Task requirements =>
Before returning the data, strip out the pictures and keep everything else exactly the same.

Recorded information =>
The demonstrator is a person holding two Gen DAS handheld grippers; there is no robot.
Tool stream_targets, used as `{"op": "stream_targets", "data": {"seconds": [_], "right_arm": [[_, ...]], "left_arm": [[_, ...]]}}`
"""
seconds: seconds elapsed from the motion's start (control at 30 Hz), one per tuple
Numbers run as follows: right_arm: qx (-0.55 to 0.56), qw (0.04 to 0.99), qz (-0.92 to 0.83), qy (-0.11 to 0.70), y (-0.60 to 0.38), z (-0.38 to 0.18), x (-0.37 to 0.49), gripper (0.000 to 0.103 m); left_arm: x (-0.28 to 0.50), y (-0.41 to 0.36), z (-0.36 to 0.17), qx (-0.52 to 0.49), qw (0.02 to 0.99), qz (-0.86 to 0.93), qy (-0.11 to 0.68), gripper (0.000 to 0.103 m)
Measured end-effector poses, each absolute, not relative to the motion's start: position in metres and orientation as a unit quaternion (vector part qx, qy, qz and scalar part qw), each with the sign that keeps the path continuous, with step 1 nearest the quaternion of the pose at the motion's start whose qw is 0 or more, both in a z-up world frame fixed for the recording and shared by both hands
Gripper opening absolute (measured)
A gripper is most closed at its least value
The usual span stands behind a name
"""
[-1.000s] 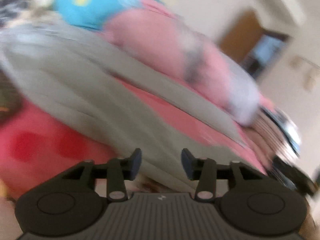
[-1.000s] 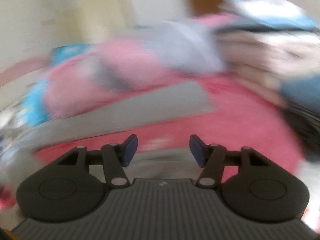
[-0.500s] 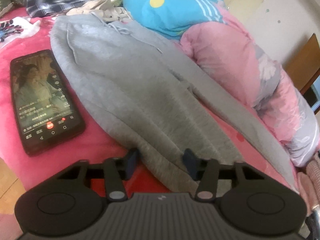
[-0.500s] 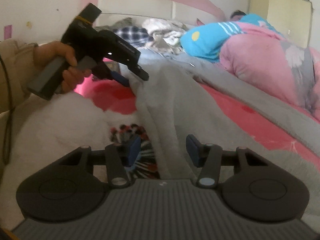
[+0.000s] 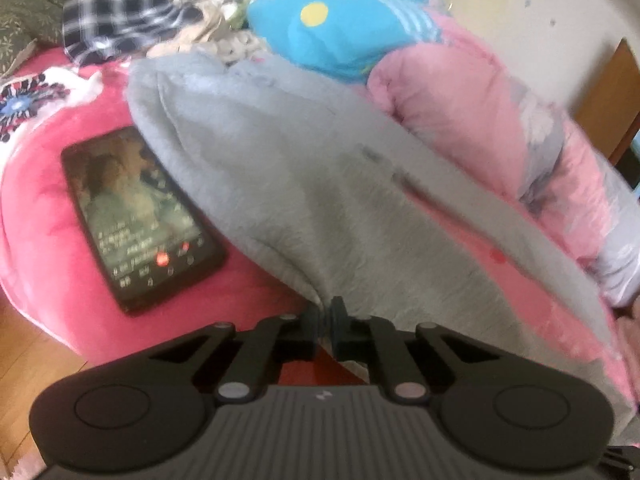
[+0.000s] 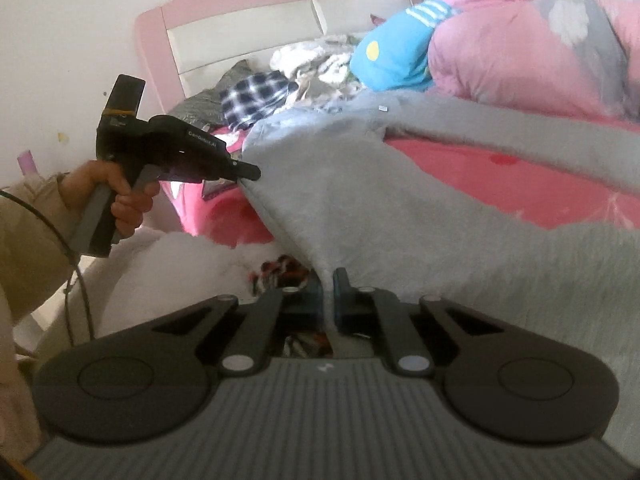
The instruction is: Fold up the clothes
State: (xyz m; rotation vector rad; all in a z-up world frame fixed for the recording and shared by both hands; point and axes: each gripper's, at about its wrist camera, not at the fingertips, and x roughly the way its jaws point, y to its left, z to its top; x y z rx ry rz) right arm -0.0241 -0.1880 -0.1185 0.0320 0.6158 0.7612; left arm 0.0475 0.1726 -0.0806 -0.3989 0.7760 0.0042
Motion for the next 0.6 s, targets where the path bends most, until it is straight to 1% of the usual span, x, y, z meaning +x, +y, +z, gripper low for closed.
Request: {"op": "stream_targets", "data": {"seconds": [0.1, 0.17, 0.2, 0.27, 0.3, 0.53, 0.6], "right_arm": [[0.034, 0.876, 0.36, 0.319, -0.19, -0.128, -0.019, 0.004], [0.055, 0.872, 0.358, 0.329, -0.193, -0.132, -0.017, 0.005], [0.057, 0.871, 0.358, 0.331, -0.194, -0.13, -0.019, 0.006], [0.059, 0.869, 0.36, 0.334, -0.197, -0.128, -0.024, 0.011], [0.064, 0.868, 0.359, 0.336, -0.199, -0.128, -0.026, 0.013], [0.141, 0.868, 0.33, 0.344, -0.237, -0.124, -0.049, 0.024], [0.173, 0.87, 0.313, 0.341, -0.255, -0.123, -0.06, 0.025]], "left_arm": [[0.044, 0.17, -0.077, -0.179, 0.91, 0.004, 0.375, 0.008], [0.042, 0.169, -0.075, -0.17, 0.912, 0.005, 0.373, 0.014], [0.041, 0.168, -0.073, -0.166, 0.913, 0.006, 0.373, 0.015], [0.034, 0.167, -0.069, -0.157, 0.917, 0.011, 0.367, 0.022], [0.031, 0.167, -0.066, -0.153, 0.919, 0.015, 0.363, 0.024], [0.01, 0.161, -0.047, -0.132, 0.938, 0.022, 0.32, 0.024], [0.007, 0.155, -0.04, -0.127, 0.943, 0.015, 0.307, 0.024]]}}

Result =>
The demonstrator is a person holding two Gen DAS handheld grippers; there is no robot.
Tool stream_targets, used as `{"op": "stream_targets", "data": {"seconds": [_], "right_arm": [[_, ...]], "left_arm": [[_, ...]]}}`
"""
seconds: seconds elapsed from the motion's start (control at 30 Hz), one per tuple
Numbers run as follows: right_arm: qx (-0.55 to 0.56), qw (0.04 to 0.99), qz (-0.92 to 0.83), qy (-0.11 to 0.70), y (-0.60 to 0.38), z (-0.38 to 0.18), x (-0.37 to 0.49), gripper (0.000 to 0.103 m); left_arm: x (-0.28 to 0.50), y (-0.41 to 0.36), z (-0.36 to 0.17), qx (-0.52 to 0.49), qw (0.02 to 0.99), qz (-0.86 to 0.93), qy (-0.11 to 0.68), gripper (0.000 to 0.103 m)
Measured end-effector poses, each absolute, not relative to the motion's start: position in metres and orientation as a unit quaternion (vector part qx, qy, qz and scalar part qw), each with the sign that keeps the path continuous, with step 1 nearest the quaternion of the pose at the motion's start whose qw is 0 or more, both in a z-up world frame fixed for the recording and shared by both hands
Gripper opening absolute (measured)
A gripper is most closed at its least value
The usual span stands behind a name
"""
[-1.000s] 
[-1.000s] 
[-0.500s] 
[-0.500s] 
[+0.000s] 
[+0.000s] 
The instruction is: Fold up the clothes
State: (xyz m; rotation vector rad; all in a z-up world frame fixed for the recording and shared by both hands; point and axes: each gripper's, at about its wrist camera, not at the fingertips, and x roughly the way its jaws point, y to its left, z to its top; x y z rx ry rz) right arm -0.0241 -0.1880 -0.1185 0.0320 0.6158 0.7612; left arm 0.0475 0.1726 -0.0806 -0.3989 0.7760 0.0042
Motion for the next 0.6 s, targets where the path bends most, until it is straight to 1% of the usual span, x, y, z meaning +x, +y, +z, gripper low for closed.
Request: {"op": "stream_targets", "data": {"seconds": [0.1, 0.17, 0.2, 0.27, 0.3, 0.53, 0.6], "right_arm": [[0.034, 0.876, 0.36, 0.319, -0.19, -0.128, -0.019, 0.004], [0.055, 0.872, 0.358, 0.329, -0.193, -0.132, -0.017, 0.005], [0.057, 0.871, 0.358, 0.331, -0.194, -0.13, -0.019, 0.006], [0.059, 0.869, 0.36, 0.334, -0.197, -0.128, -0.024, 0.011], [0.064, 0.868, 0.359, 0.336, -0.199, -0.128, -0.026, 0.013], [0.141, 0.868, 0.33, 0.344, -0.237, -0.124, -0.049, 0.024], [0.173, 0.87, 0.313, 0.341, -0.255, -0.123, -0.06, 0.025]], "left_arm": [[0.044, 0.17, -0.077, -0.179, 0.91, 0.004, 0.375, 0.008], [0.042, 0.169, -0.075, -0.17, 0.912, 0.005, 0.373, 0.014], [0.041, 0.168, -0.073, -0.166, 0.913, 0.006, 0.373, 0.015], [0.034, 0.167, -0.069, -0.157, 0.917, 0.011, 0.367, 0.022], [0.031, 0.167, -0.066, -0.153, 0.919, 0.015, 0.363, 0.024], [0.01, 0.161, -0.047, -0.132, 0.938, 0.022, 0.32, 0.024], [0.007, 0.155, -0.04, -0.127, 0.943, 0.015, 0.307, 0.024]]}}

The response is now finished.